■私のコンクリート補修物語
第04回:中性化試験その1 堀 孝廣

さて、住宅公団の中性化委員会での当社の分担は、中性化したコンクリートのアリカリ性の回復であった。 そこで、先ず中性化したコンクリートを作ることから始めた。 コンクリートを作るといっても全くコンクリートの知識を持ち合わせていなかったので、別セクションで減水剤を開発していたグループに、コンクリートの圧縮強度試験用供試体と一緒に作製してもらった。 すなわち、W/C=0.6、10φ×20cmのコンクリートを、打設の翌日脱型し28日目まで20℃の水中で養生してもらった。

中性化は、オープンドラム(上のふたの部分がすっぽり取外せ、ふたをする時はふたをかぶせた後バンドで締める。
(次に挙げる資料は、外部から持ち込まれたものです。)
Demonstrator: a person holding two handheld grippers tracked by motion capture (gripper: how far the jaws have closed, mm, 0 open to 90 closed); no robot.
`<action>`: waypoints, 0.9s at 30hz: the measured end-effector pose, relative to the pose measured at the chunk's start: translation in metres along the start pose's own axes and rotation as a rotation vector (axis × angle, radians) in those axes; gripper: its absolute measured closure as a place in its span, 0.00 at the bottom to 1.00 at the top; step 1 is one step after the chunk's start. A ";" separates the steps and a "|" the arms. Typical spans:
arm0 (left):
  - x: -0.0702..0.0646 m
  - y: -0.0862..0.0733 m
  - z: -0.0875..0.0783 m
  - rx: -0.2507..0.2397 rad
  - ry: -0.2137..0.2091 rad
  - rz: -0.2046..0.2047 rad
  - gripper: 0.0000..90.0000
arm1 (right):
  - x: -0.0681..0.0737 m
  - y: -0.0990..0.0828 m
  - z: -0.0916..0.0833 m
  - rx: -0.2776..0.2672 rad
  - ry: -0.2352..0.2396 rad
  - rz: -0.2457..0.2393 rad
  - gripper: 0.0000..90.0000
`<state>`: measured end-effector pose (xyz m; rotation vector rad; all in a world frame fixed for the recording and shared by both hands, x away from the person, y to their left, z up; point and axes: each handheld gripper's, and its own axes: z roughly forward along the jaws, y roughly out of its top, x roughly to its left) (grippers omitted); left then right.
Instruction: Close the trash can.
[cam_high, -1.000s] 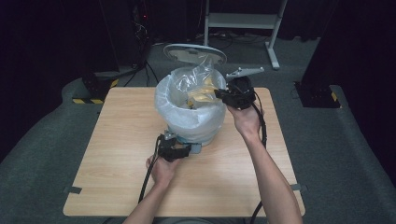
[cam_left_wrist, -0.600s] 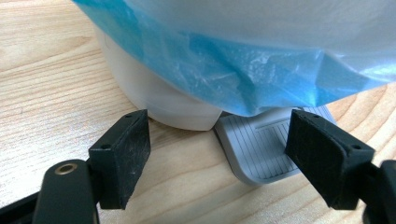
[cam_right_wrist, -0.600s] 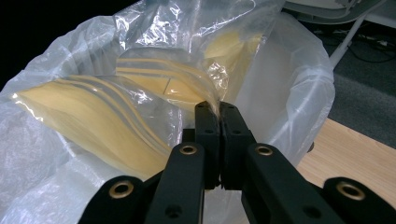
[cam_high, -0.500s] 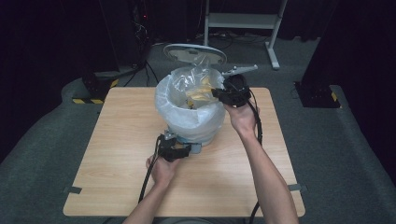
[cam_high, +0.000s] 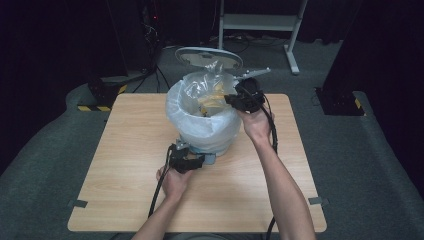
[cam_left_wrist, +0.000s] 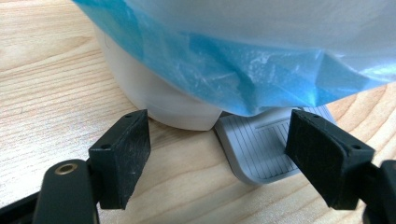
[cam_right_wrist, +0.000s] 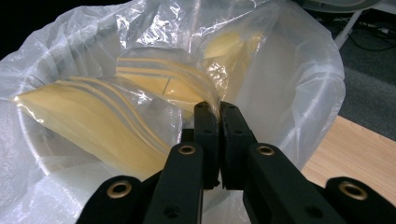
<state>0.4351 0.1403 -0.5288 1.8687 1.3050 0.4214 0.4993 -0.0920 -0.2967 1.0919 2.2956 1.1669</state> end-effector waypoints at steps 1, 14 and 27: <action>0.000 0.000 0.000 0.000 0.000 0.001 0.25 | 0.000 0.000 0.001 0.002 -0.003 0.000 0.97; 0.000 0.000 0.000 0.000 -0.001 -0.001 0.25 | 0.000 0.001 0.005 0.005 -0.016 0.005 0.87; 0.000 0.000 0.000 0.000 -0.002 -0.001 0.25 | -0.003 0.000 0.000 -0.003 -0.012 0.018 0.75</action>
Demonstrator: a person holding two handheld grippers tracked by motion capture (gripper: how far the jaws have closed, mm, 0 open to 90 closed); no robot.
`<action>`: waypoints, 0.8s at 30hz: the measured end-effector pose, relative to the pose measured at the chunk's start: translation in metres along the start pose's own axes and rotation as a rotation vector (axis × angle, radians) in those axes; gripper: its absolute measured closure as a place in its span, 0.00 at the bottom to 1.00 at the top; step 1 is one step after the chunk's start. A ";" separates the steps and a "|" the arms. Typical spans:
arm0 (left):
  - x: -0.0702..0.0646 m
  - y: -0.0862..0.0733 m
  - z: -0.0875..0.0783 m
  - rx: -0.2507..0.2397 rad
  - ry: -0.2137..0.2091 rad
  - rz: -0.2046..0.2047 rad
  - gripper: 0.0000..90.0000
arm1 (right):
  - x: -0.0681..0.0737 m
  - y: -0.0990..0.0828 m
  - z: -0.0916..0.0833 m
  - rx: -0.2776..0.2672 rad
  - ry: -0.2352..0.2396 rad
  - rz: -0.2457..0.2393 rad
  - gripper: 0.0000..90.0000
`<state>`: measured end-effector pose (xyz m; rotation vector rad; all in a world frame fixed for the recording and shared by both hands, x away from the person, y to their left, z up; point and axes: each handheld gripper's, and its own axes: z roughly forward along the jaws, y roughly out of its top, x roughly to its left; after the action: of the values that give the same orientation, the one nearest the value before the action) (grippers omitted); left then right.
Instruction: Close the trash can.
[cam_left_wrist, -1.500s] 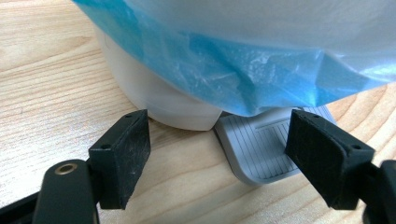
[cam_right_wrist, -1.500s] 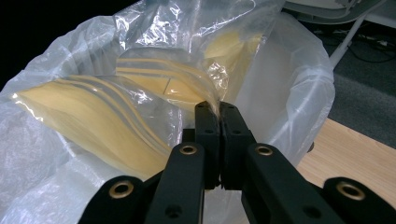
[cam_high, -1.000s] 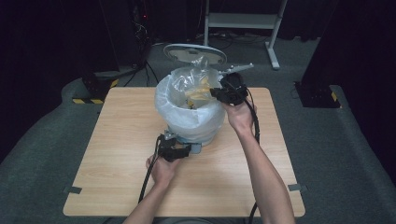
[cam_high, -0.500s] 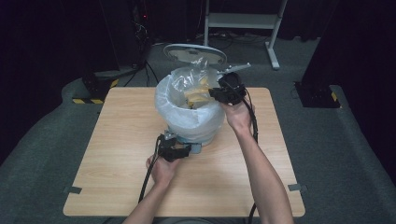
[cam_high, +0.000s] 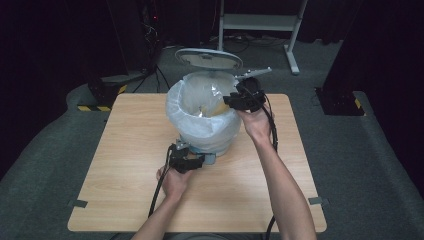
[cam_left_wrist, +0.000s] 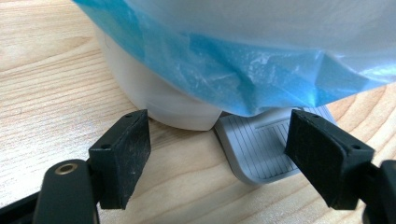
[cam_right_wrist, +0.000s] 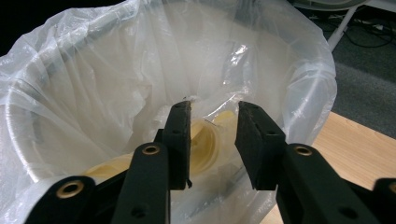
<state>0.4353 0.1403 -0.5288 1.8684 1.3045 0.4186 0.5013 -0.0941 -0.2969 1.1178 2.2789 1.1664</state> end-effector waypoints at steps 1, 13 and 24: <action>0.000 0.000 0.000 0.000 0.000 0.000 0.25 | 0.000 0.000 0.000 -0.003 0.003 -0.004 0.78; 0.000 0.000 0.000 -0.001 0.000 0.000 0.25 | 0.003 -0.002 -0.005 -0.018 0.042 -0.024 0.98; 0.000 0.000 0.000 -0.004 0.001 0.001 0.25 | -0.001 -0.006 -0.010 -0.036 0.038 0.001 0.82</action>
<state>0.4355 0.1404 -0.5290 1.8660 1.3029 0.4224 0.4932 -0.1020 -0.2962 1.0926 2.2761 1.2344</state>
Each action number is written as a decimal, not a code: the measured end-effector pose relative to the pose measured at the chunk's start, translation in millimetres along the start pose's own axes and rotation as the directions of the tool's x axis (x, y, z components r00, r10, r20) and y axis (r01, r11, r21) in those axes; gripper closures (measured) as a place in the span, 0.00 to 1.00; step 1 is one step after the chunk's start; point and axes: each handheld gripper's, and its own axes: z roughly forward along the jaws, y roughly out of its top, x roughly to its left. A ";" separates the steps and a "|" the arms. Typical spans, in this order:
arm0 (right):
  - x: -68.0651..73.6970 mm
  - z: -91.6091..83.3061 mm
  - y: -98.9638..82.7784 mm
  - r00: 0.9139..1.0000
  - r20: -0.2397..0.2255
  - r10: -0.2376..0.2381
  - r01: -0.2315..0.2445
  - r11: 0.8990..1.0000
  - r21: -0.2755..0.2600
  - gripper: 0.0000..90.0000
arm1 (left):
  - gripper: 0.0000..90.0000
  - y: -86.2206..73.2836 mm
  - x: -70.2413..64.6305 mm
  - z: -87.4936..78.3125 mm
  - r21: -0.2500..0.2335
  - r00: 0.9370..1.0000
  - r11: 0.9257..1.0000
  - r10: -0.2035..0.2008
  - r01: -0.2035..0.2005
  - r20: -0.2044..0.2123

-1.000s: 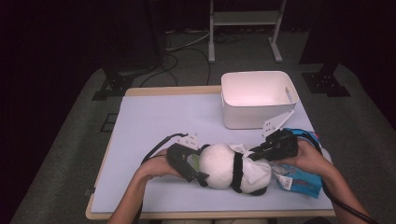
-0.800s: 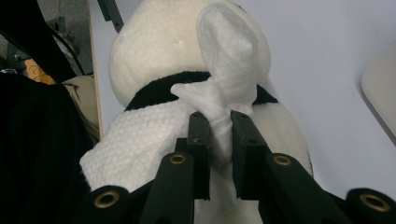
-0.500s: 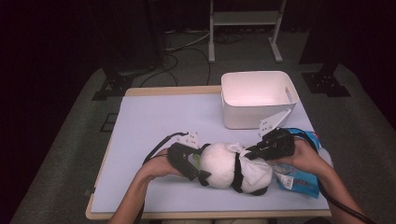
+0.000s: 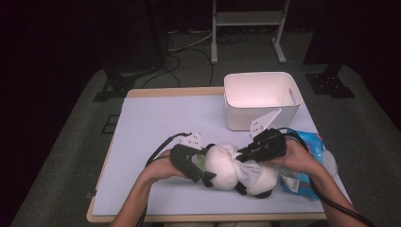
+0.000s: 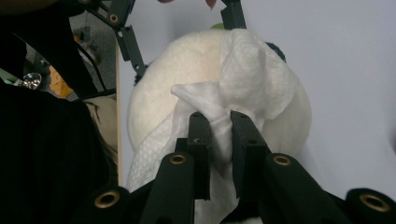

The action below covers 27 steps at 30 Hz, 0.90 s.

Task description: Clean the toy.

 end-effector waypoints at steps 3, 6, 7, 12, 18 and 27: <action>0.9 1.1 5.6 1.000 -0.011 -0.009 0.009 1.000 -0.009 0.88 | 0.14 2.3 -1.8 0.0 -0.008 1.000 1.000 0.005 -0.005 -0.002; 3.2 3.7 13.2 0.999 -0.022 -0.024 0.024 1.000 -0.010 0.88 | 0.13 4.0 -3.3 0.7 -0.013 1.000 1.000 0.010 -0.010 -0.005; 4.1 5.0 15.8 0.999 -0.025 -0.030 0.029 1.000 -0.009 0.88 | 0.13 4.4 -3.9 1.1 -0.016 1.000 1.000 0.008 -0.008 -0.005; 8.4 11.4 26.7 0.998 -0.046 -0.051 0.051 0.999 -0.006 0.88 | 0.13 6.1 -5.2 2.2 -0.015 1.000 1.000 0.014 -0.014 -0.002; 11.3 19.2 32.7 0.996 -0.068 -0.065 0.065 0.998 0.004 0.87 | 0.13 4.2 -4.1 3.5 -0.011 1.000 1.000 0.009 -0.009 0.000; 11.1 19.0 16.1 0.997 -0.065 -0.043 0.046 0.998 0.046 0.87 | 0.13 -6.3 4.0 9.3 0.036 1.000 0.999 -0.020 0.020 0.001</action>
ふたの部分にゴムパッキンが入っていて、1.5気圧程度までは耐えることができる)に、試験体をびっちり詰め、下から炭酸ガスを流し上部に空けた小さな穴からブローさせ、内部は炭酸ガスで充満させる方法を採った。

さて、炭酸ガスを流して1週間程経ったので、中のコンクリートを取出し圧縮試験機で割裂した面に、フェノールフタレイン液を吹付けて見た。 ところが、全面真っ赤なのである。 中性化の判定には、フェノールフタレインをエタノール90%、水10%の溶媒に1%溶かせばいいと本に書いたのを読み、そのとおり作製したので誤りはないはずであった。

そこで仕方なく、再度ドラム缶に試験体を戻し、中性化を継続した。 1ヶ月後再度試験体を取出し、フェノールフタレイン液を吹付けた。 結果は1週間目と同じ、かろうじてコンクリート表面のみが、フェノールフタレイン液を吹付けても赤色にならず、中性化していた。 しかし、その深さは表面から1mmにも満たないものであった。 予定では、空気中の炭酸ガス濃度は約0.1%、ドラム缶の中は100%であるから、約千倍の促進条件となり3日で1cm程度中性化が進むはずであった。 やむなく試験を中断し、果たしてフェノールフタレイン液が中性化の判定に適しているのかどうかを確認することとした。

研究所の土留め用コンクリートの一部をハンマーではつりとり、フェノールフタレイン液をかけてみた。 そうすると、ものの見事に表面より約1cmを残して内部は赤褐色に着色した。 研究所ができて約10年、土留めはその1,2年前にできているとするとほぼ計算どおり中性化が進んでいることがわかった。 また他のpH指示薬、例えばチモールブルー、メチルオレンジ、メチルレッドなどどの指示薬を使っても、中性化深さの測定には大差なく、色合いがはっきりしており、中性化領域と未中性化領域の区別が明確であることから、フェノールフタレインで充分であることがわかった。

さていろんなモルタル、コンクリートにフェノールフタレインを吹付けて遊んでいるうちに、60℃の恒温乾燥機中に放置されていたモルタルの中性化が異常に進んでいることに気がついた。5φ×10cmのモルタルで、アイスキャンディのステッキのように、中心部5mmほどがフェノールフタレイン液で色が着いたのみであった。 このモルタルは、減水剤を開発していたグループが蒸気養生のために入れたが、置き忘れられ蒸気を切ったまま半年程放置されていたものであった。